15.08.10, 05:33, “Geoffrey Hutchison” geoff.hutchison@gmail.com:

I’d like to get some discussion about Gerrit and our current workflow.

I’ll start out with a suggestion. I think we should try out Gitorious and its merge request code review instead of Gerrit.

Hi Geoff,
I’m using Gitorious for a long time, but never used its merge facility,
because nobody tried to collaborate with me on it :slight_smile:

However, I can give some feedback about it. In particular, Gitorious isn’t
100% stable - sometimes half-day server outages occur, or simply push fails
for 5 minutes, than works

I think our old system (i.e., no review, frequent merging) wasn’t stable.

I agree

I personally pushed code when it wasn’t yet considered ready by the author. I think the code review is good and is catching problems and improving code quality, in general.

But I think we’re really slowing down our progress. So I’d like to see if we can find a happy medium. In particular, not as many people check the “verified” box.

I don’t think speed is so crucial here (earlier I thought though!). If workflow
is correct (independent changes are committed to independent branches,
and than these branches are squashed), we can merge less frequently, but larger
chunks of code. If somebody didn’t take part in review today, tomorrow he will not
regret we made decision without his approval :slight_smile:


Regards,
Konstantin

On Sat, Aug 14, 2010 at 9:33 PM, Geoffrey Hutchison geoff.hutchison@gmail.com wrote:

I’d like to get some discussion about Gerrit and our current workflow.
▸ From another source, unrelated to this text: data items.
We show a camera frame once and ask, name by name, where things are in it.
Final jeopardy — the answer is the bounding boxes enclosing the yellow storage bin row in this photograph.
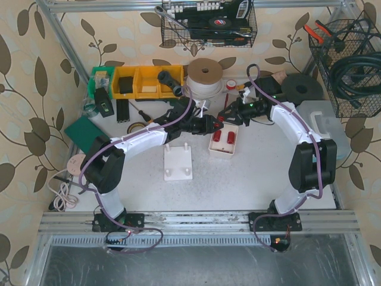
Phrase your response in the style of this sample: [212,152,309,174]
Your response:
[111,65,185,100]

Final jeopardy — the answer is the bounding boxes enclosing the aluminium front rail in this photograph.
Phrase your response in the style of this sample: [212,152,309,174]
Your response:
[38,210,360,248]

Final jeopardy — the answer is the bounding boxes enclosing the black aluminium extrusion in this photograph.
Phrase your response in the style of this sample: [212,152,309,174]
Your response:
[116,100,130,123]

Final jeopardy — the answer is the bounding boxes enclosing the wire basket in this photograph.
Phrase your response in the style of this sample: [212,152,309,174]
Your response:
[308,18,380,118]
[158,1,257,49]

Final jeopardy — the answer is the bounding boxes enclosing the yellow black screwdriver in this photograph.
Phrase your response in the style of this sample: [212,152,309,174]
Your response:
[235,81,254,91]

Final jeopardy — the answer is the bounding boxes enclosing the white cable spool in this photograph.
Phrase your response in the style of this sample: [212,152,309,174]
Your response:
[186,58,223,100]

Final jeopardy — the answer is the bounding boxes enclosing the glass jar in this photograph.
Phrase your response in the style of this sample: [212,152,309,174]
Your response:
[82,98,98,118]

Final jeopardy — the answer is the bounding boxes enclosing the right wire basket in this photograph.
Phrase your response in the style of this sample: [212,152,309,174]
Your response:
[308,18,380,118]

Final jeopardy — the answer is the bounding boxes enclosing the brown tape roll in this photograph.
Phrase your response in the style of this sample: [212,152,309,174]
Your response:
[126,122,146,134]

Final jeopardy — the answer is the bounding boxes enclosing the black coiled hose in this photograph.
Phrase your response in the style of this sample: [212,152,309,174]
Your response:
[329,52,381,102]

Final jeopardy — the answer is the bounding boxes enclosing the large red spring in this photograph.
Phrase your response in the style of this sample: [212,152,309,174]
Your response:
[212,130,221,142]

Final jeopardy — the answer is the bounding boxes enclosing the black green meter device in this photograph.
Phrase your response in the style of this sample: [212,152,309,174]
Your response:
[94,88,114,117]

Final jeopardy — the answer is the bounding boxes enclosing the top wire basket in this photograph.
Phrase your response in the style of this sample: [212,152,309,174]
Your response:
[158,1,257,49]

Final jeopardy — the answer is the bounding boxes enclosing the teal clear toolbox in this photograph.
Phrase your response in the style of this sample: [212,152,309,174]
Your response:
[296,100,351,160]

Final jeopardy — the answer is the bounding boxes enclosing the orange handled pliers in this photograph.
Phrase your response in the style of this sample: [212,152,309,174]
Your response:
[303,20,333,45]

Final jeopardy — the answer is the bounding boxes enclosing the white peg fixture plate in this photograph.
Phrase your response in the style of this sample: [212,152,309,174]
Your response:
[164,142,193,181]

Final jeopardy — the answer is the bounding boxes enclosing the black disc spool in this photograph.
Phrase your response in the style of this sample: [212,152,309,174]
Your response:
[281,73,324,105]

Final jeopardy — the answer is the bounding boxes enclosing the black pipe fitting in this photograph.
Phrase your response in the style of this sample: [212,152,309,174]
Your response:
[157,70,183,97]

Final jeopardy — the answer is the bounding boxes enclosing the yellow handled screwdriver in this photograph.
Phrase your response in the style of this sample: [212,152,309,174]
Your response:
[129,101,153,123]

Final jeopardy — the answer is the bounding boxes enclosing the white spring tray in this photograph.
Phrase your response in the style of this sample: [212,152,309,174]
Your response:
[208,123,239,160]

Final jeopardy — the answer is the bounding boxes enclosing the red white tape roll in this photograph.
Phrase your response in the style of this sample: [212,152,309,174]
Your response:
[226,79,236,90]

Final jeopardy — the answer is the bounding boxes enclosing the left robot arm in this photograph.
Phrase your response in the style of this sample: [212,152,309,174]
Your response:
[79,97,224,231]

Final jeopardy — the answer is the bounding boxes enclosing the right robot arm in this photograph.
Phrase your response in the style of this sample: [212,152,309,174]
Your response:
[218,81,337,232]

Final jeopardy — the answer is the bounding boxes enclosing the pink sanding disc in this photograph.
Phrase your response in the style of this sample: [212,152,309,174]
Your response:
[67,153,86,176]

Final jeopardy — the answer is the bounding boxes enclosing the silver wrench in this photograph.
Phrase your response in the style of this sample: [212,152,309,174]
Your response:
[154,6,188,30]

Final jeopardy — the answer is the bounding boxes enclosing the green storage bin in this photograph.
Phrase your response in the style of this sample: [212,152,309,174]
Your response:
[88,66,115,99]

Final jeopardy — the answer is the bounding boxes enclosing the green notebook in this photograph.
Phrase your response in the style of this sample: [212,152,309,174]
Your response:
[64,116,106,153]

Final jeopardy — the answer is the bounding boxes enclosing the medium red spring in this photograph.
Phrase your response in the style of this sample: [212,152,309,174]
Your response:
[227,131,235,145]
I’ll start out with a suggestion. I think we should try out Gitorious and its merge request code review instead of Gerrit.

I think our old system (i.e., no review, frequent merging) wasn’t stable. I personally pushed code when it wasn’t yet considered ready by the author. I think the code review is good and is catching problems and improving code quality, in general.

But I think we’re really slowing down our progress. So I’d like to see if we can find a happy medium. In particular, not as many people check the “verified” box.

I agree with what you’re saying about the problems, but I don’t think
moving to Gitorious will make much of a difference. Personally, my
problem is more of discipline – doing code review means setting aside
a block of time to do several compilations, tests, etc, before pushing
the changes. I try to do a review when possible, since those are fast,
but verification takes more effort. Whether we’re doing review through
gitorious or gerrit, the same problems are there.

Some ideas:

  • We could assign different portions of the code to different people,
    that way there is someone who is responsible for each change, and
    they’re less likely to fall through the cracks.
  • We could each set up a time each week to do review. If we can get
    ourselves in the habit of going through all the changes for an hour
    e.g. each Saturday, perhaps discussing them on IRC as needed, the
    process would move faster. I’m not sure if we have enough activity to
    make an “IRC review meeting” worthwhile, but (next point):
  • We can each set aside a block of time to do review regularly, and stick to it.

My two cents,

Dave

On Sat, Aug 14, 2010 at 9:33 PM, Geoffrey Hutchison geoff.hutchison@gmail.com wrote:

But I think we’re really slowing down our progress. So I’d like to see if we can find a happy medium. In particular, not as many people check the “verified” box.

I just went through and pushed several of the changesets that I felt
comfortable with.

Part of the reason I don’t verify or +2 review many of the commits is
because I’m not familiar enough with the code to spot any problems
that may be lurking, hiding deeper than what is shown in the diff.
This is part of the reason I think we should assign parts of the code
to specific people. Let anyone +1 review the code, but +2/verification
should be reserved for someone who is very familiar with the code.
After all, if I sign off on code that I’m not familiar with, there’s
really no point in having the review, since I will likely test the one
case that the author reports, but nothing more in depth.

Dave

On Saturday 14 August 2010 21:33:39 Geoffrey Hutchison wrote:

I’d like to get some discussion about Gerrit and our current workflow.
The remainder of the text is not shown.